Task requirements =
Write out the data that follows exactly, keeping every picture out.

Data shown =
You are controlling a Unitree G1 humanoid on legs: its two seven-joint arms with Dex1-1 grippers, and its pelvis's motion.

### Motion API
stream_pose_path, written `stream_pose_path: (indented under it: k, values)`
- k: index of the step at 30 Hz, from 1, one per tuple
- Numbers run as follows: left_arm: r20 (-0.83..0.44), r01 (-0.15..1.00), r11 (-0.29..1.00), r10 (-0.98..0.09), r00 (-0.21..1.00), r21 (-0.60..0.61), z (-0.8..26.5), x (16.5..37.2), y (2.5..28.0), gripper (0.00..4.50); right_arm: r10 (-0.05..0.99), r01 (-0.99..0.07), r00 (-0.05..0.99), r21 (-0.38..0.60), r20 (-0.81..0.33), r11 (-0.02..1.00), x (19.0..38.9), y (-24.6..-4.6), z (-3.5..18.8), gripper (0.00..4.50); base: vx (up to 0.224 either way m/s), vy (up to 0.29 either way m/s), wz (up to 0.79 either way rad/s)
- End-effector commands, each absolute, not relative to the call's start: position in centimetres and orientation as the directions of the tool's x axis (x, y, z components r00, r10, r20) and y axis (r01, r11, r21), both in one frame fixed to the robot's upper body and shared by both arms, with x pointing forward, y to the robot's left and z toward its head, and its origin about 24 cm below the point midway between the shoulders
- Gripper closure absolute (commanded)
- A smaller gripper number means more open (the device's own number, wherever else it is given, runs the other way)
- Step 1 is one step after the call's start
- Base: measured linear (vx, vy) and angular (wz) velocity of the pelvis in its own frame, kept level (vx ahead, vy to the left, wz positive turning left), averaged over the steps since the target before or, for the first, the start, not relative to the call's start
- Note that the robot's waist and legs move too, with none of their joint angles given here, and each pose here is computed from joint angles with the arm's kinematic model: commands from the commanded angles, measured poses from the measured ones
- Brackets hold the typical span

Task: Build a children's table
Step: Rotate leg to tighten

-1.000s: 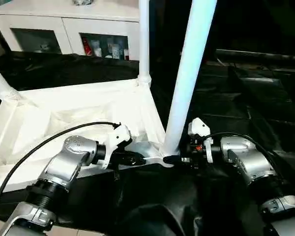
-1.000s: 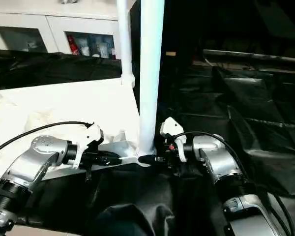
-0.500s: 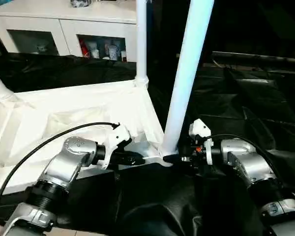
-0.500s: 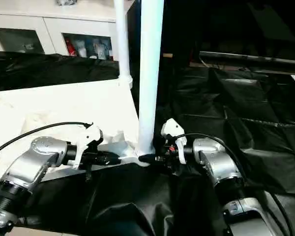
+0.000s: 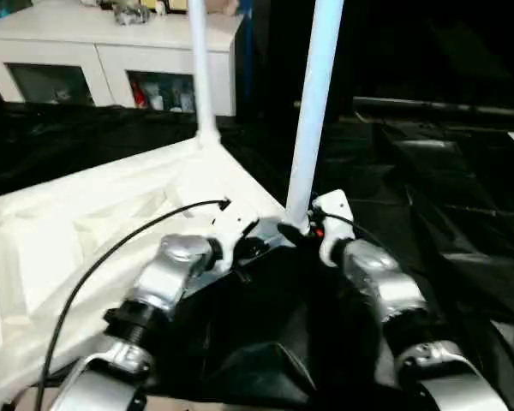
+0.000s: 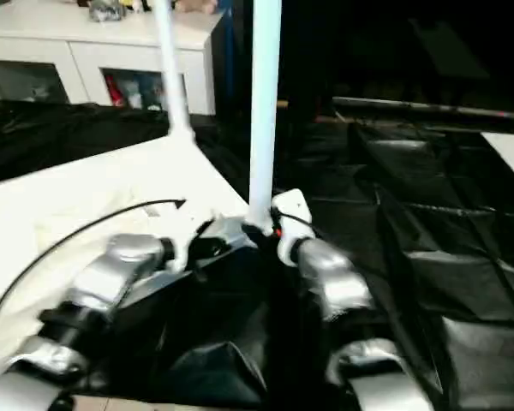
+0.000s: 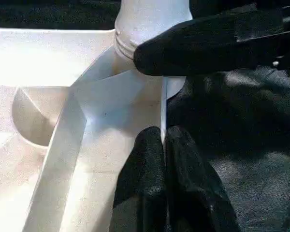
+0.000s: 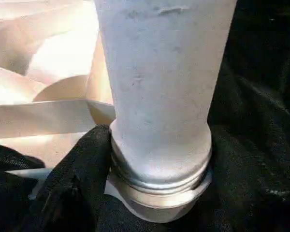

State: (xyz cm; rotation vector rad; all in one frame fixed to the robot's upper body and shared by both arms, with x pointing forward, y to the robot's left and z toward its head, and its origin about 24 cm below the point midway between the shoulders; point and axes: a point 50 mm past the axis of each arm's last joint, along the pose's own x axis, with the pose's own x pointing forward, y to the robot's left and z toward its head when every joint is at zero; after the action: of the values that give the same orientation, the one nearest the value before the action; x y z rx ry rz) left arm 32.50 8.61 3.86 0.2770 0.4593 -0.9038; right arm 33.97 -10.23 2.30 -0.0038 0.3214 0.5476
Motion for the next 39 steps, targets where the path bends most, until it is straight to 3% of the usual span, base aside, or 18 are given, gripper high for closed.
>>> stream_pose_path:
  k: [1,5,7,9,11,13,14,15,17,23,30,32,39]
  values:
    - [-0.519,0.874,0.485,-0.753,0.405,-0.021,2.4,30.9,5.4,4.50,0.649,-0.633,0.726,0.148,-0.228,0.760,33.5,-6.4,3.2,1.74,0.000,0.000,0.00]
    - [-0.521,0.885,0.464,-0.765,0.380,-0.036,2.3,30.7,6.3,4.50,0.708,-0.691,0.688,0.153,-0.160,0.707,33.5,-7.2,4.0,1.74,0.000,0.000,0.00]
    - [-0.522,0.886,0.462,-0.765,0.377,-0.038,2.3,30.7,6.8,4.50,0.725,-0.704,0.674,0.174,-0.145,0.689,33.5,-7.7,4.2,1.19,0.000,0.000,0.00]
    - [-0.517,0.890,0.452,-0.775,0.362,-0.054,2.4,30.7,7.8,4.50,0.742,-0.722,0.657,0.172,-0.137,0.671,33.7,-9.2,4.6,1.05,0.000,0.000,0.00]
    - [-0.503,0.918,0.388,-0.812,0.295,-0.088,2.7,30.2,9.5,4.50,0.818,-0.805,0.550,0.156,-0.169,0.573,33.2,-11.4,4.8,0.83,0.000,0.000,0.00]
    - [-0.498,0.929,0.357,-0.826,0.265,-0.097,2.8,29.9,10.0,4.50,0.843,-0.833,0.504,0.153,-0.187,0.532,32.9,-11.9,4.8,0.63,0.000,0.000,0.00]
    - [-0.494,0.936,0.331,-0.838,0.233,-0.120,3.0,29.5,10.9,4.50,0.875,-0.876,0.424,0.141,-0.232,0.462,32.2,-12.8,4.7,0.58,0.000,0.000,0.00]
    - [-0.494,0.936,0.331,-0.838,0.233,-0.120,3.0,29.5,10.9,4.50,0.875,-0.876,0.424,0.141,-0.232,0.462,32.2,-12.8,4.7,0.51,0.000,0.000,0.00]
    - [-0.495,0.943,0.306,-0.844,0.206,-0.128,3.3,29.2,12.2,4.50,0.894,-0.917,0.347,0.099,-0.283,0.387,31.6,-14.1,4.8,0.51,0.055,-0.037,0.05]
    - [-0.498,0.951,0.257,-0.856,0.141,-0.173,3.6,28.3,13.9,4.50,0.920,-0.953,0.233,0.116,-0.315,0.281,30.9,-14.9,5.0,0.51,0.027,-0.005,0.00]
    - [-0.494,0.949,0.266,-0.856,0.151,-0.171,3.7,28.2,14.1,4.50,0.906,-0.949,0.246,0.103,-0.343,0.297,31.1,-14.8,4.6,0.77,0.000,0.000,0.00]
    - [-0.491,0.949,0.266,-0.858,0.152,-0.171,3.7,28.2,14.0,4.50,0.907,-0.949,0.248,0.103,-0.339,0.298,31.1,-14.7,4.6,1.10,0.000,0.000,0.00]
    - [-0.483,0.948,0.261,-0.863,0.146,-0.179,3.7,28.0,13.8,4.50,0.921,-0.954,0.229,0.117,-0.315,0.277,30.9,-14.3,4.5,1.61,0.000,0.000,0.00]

Worked solution =
You are controlling a Unitree G1 humanoid on legs: its two seven-joint arms with Dex1-1 grippers, and its pelvis's motion.

### Motion API
stream_pose_path, written `stream_pose_path: (indented under it: k, values)`
- k: index of the step at 30 Hz, from 1, one per tuple
- Numbers run as follows: left_arm: r20 (-0.83..0.44), r01 (-0.15..1.00), r11 (-0.29..1.00), r10 (-0.98..0.09), r00 (-0.21..1.00), r21 (-0.60..0.61), z (-0.8..26.5), x (16.5..37.2), y (2.5..28.0), gripper (0.00..4.50); right_arm: r10 (-0.05..0.99), r01 (-0.99..0.07), r00 (-0.05..0.99), r21 (-0.38..0.60), r20 (-0.81..0.33), r11 (-0.02..1.00), x (19.0..38.9), y (-24.6..-4.6), z (-3.5..18.8), gripper (0.00..4.50); base: vx (up to 0.224 either way m/s), vy (up to 0.29 either way m/s), wz (up to 0.79 either way rad/s)
- End-effector commands, each absolute, not relative to the call's start: position in centimetres and orientation as the directions of the tool's x axis (x, y, z components r00, r10, r20) and y axis (r01, r11, r21), both in one frame fixed to the robot's upper body and shared by both arms, with x pointing forward, y to the robot's left and z toward its head, and its origin about 24 cm below the point midway between the shoulders
- Gripper closure absolute (commanded)
- A smaller gripper number means more open (the device's own number, wherever else it is given, runs the other way)
- Step 1 is one step after the call's start
- Base: measured linear (vx, vy) and angular (wz) velocity of the pelvis in its own frame, kept level (vx ahead, vy to the left, wz positive turning left), averaged over the steps since the target before or, for the first, the start, not relative to the call's start
- Note that the robot's waist and legs move too, with none of their joint angles given here, and each pose here is computed from joint angles with the arm's kinematic model: commands from the commanded angles, measured poses from the measured ones
- Brackets hold the typical span

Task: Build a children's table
Step: Rotate leg to tighten

-1.000s: 
-1.000s: 
-0.500s: 
-0.500s: 
+0.000s: 
+0.000s: 
+0.000s: 
+0.000s: 

State: (xyz cm; rotation vector rad; all in one frame fixed to the robot's upper body and shared by both arms, with x pointing forward, y to the robot's left and z toward its head, and its origin about 24 cm below the point midway between the shoulders; point and axes: a point 50 mm past the axis of each arm's last joint, along the pose's own x axis, with the pose's own x pointing forward, y to the robot's left and z toward its head when every joint is at zero; after the action: of the values that give the same orientation, the one nearest the value before the action; x y z rx ry rz) left arm 32.50 8.61 3.86 0.2770 0.4593 -0.9038; right arm 33.97 -10.23 2.30 -0.0038 0.3214 0.5476
Motion for the next 39 steps, targets where the path bends most, until it is straight to 3% of the usual span, base aside, or 18 are given, gripper high for closed.
>>> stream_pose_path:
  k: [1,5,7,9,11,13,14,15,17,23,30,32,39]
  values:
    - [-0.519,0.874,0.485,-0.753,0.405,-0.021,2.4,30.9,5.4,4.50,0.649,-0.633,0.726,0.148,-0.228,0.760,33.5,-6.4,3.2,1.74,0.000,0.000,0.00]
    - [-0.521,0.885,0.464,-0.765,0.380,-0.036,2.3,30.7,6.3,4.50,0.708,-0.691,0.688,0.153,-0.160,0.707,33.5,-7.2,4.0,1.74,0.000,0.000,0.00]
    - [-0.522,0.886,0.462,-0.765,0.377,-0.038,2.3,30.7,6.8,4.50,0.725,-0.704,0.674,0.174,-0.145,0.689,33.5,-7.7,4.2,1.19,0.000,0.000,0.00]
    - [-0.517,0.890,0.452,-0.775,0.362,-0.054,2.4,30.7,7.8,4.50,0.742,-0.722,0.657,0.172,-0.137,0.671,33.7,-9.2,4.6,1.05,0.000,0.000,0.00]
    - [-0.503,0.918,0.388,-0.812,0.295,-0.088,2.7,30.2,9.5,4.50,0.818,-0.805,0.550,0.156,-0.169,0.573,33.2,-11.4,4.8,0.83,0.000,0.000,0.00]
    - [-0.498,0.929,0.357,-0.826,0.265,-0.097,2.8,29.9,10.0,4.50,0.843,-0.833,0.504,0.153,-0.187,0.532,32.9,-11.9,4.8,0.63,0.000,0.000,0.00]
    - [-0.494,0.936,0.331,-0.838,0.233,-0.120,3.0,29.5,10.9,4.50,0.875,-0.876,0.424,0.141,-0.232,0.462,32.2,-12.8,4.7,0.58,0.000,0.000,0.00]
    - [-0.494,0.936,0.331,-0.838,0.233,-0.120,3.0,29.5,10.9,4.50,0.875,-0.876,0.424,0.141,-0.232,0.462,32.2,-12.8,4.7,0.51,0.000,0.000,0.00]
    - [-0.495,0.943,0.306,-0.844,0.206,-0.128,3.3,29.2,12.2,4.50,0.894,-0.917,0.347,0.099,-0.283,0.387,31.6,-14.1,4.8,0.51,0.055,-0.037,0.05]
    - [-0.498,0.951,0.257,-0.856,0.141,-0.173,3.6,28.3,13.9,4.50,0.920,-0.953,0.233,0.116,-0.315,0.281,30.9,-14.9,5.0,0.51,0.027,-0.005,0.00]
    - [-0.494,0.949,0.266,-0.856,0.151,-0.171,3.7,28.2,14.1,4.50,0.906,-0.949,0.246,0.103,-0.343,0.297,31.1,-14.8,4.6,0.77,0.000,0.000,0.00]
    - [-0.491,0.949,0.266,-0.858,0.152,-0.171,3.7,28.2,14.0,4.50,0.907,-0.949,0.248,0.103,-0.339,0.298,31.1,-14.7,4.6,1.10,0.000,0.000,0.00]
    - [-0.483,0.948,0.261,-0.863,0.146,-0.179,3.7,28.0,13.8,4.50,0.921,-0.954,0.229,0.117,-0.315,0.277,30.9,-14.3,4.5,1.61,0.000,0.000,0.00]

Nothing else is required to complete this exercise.